Keep punching, Bono. And may your swings on behalf of the marginalized only get stronger with age.
4. This is an outsider’s perspective
It’s often said that U2 have no right to talk about American politics. Critics cry, “You’re Irish, so shut up and go home.” But those not willing to listen to an outside voice are doomed to myopic thinking. Not only do we need the perspective of others, we should seek it out and value it. As the US follows the lead of Britain and becomes increasingly isolationist, we must be careful to hear how the rest of the world views that shift. Gone are the days of the powerful nation-state. We now live in a global village that is much bigger than our own country.
U2 provide a perspective we in America need. Bono has repeatedly reminded us, “America is more than a country. America is an idea.” In San Francisco he continued his mock conversation with Trump: “Now Candidate, you understand it’s not just Mexican people who are gonna have a problem with that wall of yours. It’s everyone who loves the idea of America. The Irish, for example. Or the French or the Brazilians. Everyone who loves the idea of America.”

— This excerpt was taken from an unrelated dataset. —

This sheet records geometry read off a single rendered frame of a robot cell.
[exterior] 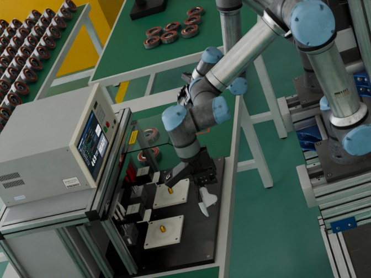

In America, we desperately need artists and prophets from the outside to help us find our way.
5. This is also a message about MLK
U2’s tirade against Trump didn’t end with Trump. When people watch these clips online, unfortunately, they don’t see what comes next. Both in Vegas and in San Francisco, U2 followed the take-down with a timely tribute to Dr. Martin Luther King Jr., and his commitment to peace. “More than ever,” Bono reminded us at each show during “Pride (In the Name of Love),” “we need the spirit of Dr. King. More than ever, we need the spirit of nonviolence. Not just across America, but across the world.” Then, using original video footage, U2 featured King in his own words: “I’ve seen the Promised Land. I may not get there with you. But I want you to know tonight, that we, as a people, will get to the promised land!” U2 confront Trump because they are afraid that so much of the progress made by MLK and other activists seeking global justice could be undone.
U2 often call out the worst in America, but not without suggesting a spirited way forward. Watch for this progression at a U2 concert. It’s brilliant—lament turns to celebration, discouragement transforms into hope, pain moves to promise. This liturgy is predictable, anticipated and welcomed. And in an American election cycle, it’s necessary. “Dream out loud!” Bono prompted the San Francisco audience. “Dream up the world you want to live in!”